## TASK STATEMENT
Restate the following records word for word without images.

═══ EXTRACTED INFORMATION ═══

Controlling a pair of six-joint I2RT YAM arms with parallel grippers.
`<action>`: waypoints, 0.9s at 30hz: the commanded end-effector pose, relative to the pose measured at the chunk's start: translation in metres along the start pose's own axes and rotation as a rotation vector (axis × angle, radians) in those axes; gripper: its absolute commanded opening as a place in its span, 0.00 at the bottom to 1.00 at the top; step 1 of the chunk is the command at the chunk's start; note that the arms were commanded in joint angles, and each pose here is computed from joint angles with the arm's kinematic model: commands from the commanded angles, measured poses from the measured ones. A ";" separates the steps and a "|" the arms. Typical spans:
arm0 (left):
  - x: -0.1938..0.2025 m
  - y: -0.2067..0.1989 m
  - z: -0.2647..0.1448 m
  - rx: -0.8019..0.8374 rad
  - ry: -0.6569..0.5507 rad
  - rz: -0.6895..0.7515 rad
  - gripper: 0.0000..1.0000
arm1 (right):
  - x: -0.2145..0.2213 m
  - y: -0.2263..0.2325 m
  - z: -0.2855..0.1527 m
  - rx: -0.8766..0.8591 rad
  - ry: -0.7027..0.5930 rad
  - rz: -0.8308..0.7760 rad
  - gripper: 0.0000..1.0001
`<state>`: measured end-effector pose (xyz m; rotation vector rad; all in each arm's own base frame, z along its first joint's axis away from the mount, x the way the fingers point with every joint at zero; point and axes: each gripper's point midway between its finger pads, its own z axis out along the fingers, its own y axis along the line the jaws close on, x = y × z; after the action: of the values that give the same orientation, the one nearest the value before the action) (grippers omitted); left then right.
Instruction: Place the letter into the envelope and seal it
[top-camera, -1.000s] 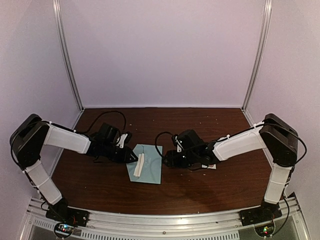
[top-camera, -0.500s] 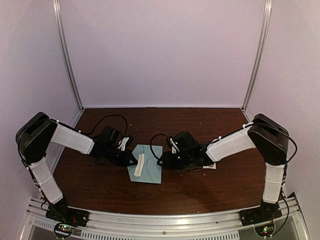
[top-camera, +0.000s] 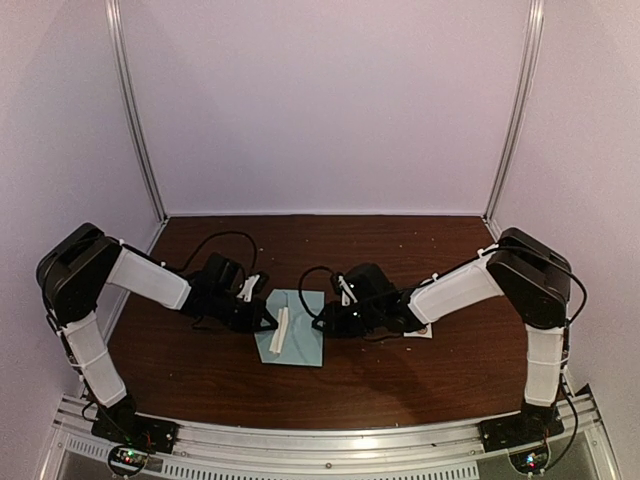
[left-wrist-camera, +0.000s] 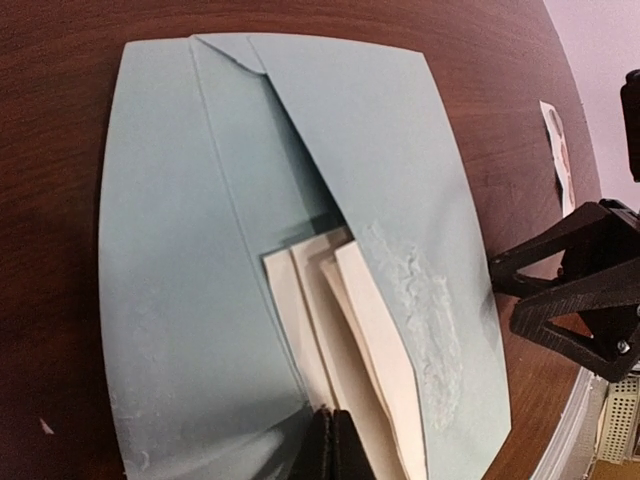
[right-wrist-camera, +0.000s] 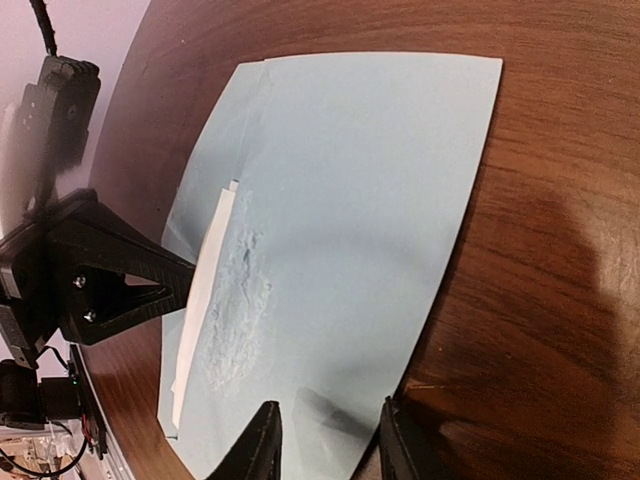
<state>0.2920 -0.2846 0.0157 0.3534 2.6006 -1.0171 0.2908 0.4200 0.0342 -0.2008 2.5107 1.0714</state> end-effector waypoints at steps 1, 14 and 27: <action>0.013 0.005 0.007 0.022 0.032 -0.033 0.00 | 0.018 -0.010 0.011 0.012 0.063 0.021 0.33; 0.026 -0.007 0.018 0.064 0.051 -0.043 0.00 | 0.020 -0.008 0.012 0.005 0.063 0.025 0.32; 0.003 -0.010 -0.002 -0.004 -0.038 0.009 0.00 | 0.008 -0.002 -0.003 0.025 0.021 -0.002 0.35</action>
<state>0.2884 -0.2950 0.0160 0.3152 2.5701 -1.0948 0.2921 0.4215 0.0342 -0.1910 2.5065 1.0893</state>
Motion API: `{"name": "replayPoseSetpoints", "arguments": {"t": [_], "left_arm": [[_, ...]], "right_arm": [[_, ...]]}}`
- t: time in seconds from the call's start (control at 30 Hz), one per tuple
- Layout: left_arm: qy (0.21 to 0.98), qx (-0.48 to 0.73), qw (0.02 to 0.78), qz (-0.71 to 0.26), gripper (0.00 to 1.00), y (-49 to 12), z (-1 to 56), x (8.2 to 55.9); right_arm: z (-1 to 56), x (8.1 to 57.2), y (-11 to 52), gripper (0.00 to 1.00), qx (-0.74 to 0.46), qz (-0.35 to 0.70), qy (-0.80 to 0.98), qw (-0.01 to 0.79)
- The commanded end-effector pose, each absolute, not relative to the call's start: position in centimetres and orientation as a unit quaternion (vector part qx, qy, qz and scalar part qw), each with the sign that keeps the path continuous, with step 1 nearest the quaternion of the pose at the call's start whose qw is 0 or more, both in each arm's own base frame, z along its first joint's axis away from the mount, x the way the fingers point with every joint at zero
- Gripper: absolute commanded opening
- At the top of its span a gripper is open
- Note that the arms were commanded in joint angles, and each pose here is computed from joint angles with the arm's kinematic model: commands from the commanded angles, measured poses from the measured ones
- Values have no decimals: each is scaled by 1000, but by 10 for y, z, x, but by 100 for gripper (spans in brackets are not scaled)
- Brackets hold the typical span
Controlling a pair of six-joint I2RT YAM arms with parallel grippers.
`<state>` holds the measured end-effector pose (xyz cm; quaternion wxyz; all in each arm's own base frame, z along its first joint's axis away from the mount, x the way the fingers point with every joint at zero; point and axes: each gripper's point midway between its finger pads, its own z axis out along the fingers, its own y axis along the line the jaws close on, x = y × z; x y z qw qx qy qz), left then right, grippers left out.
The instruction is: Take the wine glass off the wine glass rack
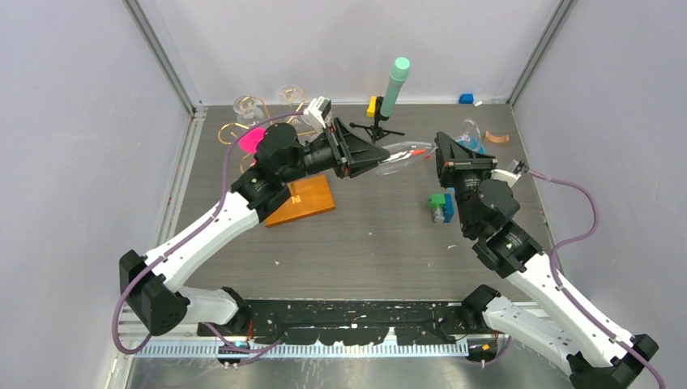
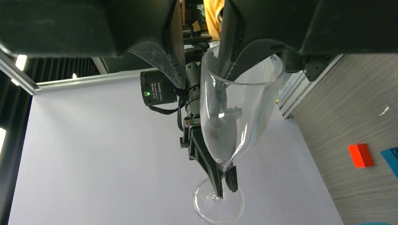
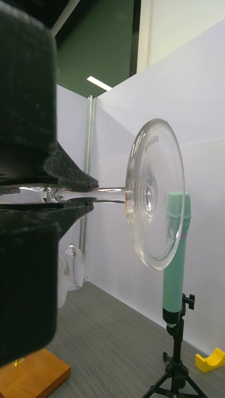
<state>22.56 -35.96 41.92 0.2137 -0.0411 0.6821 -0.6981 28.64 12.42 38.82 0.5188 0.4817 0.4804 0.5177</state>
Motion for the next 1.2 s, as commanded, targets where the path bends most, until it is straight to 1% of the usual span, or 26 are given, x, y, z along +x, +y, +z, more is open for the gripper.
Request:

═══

## THE COMPLETED TASK
Controlling a pair of six-joint I2RT YAM arms with parallel grippers.
`<action>`: waypoints, 0.9s at 30hz: the commanded end-effector pose, relative to the pose measured at the chunk's start: translation in metres along the start pose's own axes and rotation as a rotation vector (axis × angle, radians) in those axes; gripper: its absolute commanded opening as a place in its span, 0.00 at the bottom to 1.00 at the top; step 1 of the chunk is the command at the chunk's start; note that the arms were commanded in joint angles, and each pose here is computed from joint angles with the arm's kinematic model: commands from the commanded angles, measured poses from the measured ones. A ";" separates the steps and a "|" the arms. Typical spans:
arm0 (left):
  - x: -0.1938..0.2025 m
  - y: -0.2067..0.1989 m
  - z: -0.2647..0.1448 m
  - rx: -0.8019..0.8374 rad
  - ry: -0.6569..0.5507 rad
  - rz: -0.6895..0.7515 rad
  - gripper: 0.0000..1.0000
arm1 (right):
  - x: -0.2145..0.2213 m
  - y: -0.2263..0.2325 m
  - z: -0.2855..0.1527 m
  - rx: -0.8766..0.8591 rad
  - ry: -0.7027..0.5930 rad
  - rz: -0.8308..0.7760 rad
  - gripper: 0.0000..1.0001
`<state>`: measured end-effector pose (xyz m; rotation vector rad; all in each arm's own base frame, z along its first joint's axis away from the mount, x the way the fingers point with every joint at zero; point and axes: each gripper's point midway between its finger pads, its own z axis out along the fingers, its own y axis along the line the jaws close on, x = y × z; after the action: of the values that give the same orientation, the one nearest the value before the action) (grippers omitted); left then right.
Instruction: Place the letter into the envelope and seal it
[top-camera, -1.000s] 
[top-camera, -0.500s] 
[top-camera, +0.000s] 
[left-wrist-camera, +0.000s] 
[right-wrist-camera, +0.000s] 
<state>0.2920 -0.2846 0.0157 0.3534 2.6006 -1.0171 0.2908 0.4200 0.0342 -0.2008 2.5107 1.0714</state> end-effector waypoints at steps 1, 14 and 27: <action>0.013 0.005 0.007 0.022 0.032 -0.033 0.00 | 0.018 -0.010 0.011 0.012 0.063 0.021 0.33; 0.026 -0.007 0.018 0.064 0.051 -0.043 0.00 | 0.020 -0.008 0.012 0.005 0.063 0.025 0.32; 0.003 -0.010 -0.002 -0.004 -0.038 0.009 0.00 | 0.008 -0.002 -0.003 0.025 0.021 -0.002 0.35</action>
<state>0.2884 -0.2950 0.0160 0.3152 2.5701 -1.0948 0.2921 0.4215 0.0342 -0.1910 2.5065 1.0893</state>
Motion API: `{"name": "replayPoseSetpoints", "arguments": {"t": [_], "left_arm": [[_, ...]], "right_arm": [[_, ...]]}}`
- t: time in seconds from the call's start (control at 30 Hz), one per tuple
- Layout: left_arm: qy (0.21 to 0.98), qx (-0.48 to 0.73), qw (0.02 to 0.78), qz (-0.71 to 0.26), gripper (0.00 to 1.00), y (-49 to 12), z (-1 to 56), x (8.2 to 55.9); right_arm: z (-1 to 56), x (8.1 to 57.2), y (-11 to 52), gripper (0.00 to 1.00), qx (-0.74 to 0.46), qz (-0.35 to 0.70), qy (-0.80 to 0.98), qw (-0.01 to 0.79)
- The commanded end-effector pose, each absolute, not relative to the call's start: position in centimetres and orientation as a unit quaternion (vector part qx, qy, qz and scalar part qw), each with the sign that keeps the path continuous, with step 1 nearest the quaternion of the pose at the call's start whose qw is 0 or more, both in each arm's own base frame, z along its first joint's axis away from the mount, x the way the fingers point with every joint at zero
- Gripper: absolute commanded opening
- At the top of its span a gripper is open
- Note that the arms were commanded in joint angles, and each pose here is computed from joint angles with the arm's kinematic model: commands from the commanded angles, measured poses from the measured ones
- Values have no decimals: each is scaled by 1000, but by 10 for y, z, x, but by 100 for gripper (spans in brackets are not scaled)
- Brackets hold the typical span
Controlling a pair of six-joint I2RT YAM arms with parallel grippers.
`<state>` holds the measured end-effector pose (xyz cm; quaternion wxyz; all in each arm's own base frame, z along its first joint's axis away from the mount, x the way the fingers point with every joint at zero; point and axes: each gripper's point midway between its finger pads, its own z axis out along the fingers, its own y axis along the line the jaws close on, x = y × z; x y z qw qx qy qz), left then right, grippers left out.
The instruction is: Take the wine glass off the wine glass rack
<state>22.56 -35.96 41.92 0.2137 -0.0411 0.6821 -0.6981 28.64 12.42 38.82 0.5188 0.4817 0.4804 0.5177</state>
Motion for the next 1.2 s, as commanded, targets where the path bends most, until it is straight to 1% of the usual span, or 26 are given, x, y, z along +x, +y, +z, more is open for the gripper.
Request:

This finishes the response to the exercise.